About this exercise:
Can you pull out each line of the data below that includes the word "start"?

═══ Data provided

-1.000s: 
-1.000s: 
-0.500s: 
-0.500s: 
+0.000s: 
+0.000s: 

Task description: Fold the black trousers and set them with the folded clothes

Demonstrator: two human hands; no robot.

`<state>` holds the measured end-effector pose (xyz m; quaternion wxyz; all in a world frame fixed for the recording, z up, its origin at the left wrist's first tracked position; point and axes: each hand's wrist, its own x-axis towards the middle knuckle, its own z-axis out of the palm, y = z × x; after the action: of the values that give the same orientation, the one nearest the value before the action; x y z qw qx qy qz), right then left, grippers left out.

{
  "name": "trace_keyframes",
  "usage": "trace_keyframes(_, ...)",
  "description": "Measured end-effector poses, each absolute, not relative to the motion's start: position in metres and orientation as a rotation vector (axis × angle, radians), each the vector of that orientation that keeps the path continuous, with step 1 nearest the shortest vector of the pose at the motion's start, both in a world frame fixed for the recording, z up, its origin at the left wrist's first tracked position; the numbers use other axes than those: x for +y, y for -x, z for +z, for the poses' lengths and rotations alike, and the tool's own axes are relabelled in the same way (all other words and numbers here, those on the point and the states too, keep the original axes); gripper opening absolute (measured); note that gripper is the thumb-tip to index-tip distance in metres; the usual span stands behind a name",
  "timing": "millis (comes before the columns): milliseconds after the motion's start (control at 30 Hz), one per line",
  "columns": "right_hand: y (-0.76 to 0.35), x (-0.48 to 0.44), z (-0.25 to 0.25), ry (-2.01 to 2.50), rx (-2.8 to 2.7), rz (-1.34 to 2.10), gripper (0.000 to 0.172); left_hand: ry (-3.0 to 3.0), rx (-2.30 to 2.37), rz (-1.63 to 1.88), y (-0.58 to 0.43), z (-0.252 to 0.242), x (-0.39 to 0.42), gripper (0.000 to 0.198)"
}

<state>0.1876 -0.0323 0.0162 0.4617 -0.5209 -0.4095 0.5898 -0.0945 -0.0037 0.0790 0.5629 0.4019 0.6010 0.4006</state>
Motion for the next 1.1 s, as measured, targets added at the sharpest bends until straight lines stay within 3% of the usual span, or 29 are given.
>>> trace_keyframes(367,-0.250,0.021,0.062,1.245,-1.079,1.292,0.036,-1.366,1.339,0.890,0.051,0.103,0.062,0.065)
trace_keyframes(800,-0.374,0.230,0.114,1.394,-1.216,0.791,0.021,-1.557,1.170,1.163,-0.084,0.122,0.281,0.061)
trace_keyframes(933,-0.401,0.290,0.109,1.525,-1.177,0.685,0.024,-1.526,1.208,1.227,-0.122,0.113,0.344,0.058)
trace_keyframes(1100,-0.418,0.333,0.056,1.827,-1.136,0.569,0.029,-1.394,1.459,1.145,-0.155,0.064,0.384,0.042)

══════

Your solution:
  "description": "Measured end-effector poses, each absolute, not relative to the motion's start: position in metres and orientation as a rotation vector (axis × angle, radians), each the vector of that orientation that keeps the path continuous, with step 1 nearest the shortest vector of the pose at the motion's start, both in a world frame fixed for the recording, z up, its origin at the left wrist's first tracked position; the numbers use other axes than those: x for +y, y for -x, z for +z, for the poses' lengths and rotations alike, and the tool's own axes are relabelled in the same way (all other words and numbers here, those on the point and the states too, keep the original axes); gripper opening absolute (measured); note that gripper is the thumb-tip to index-tip distance in metres; the usual span stands behind a name",
  "timing": "millis (comes before the columns): milliseconds after the motion's start (control at 30 Hz), one per line",

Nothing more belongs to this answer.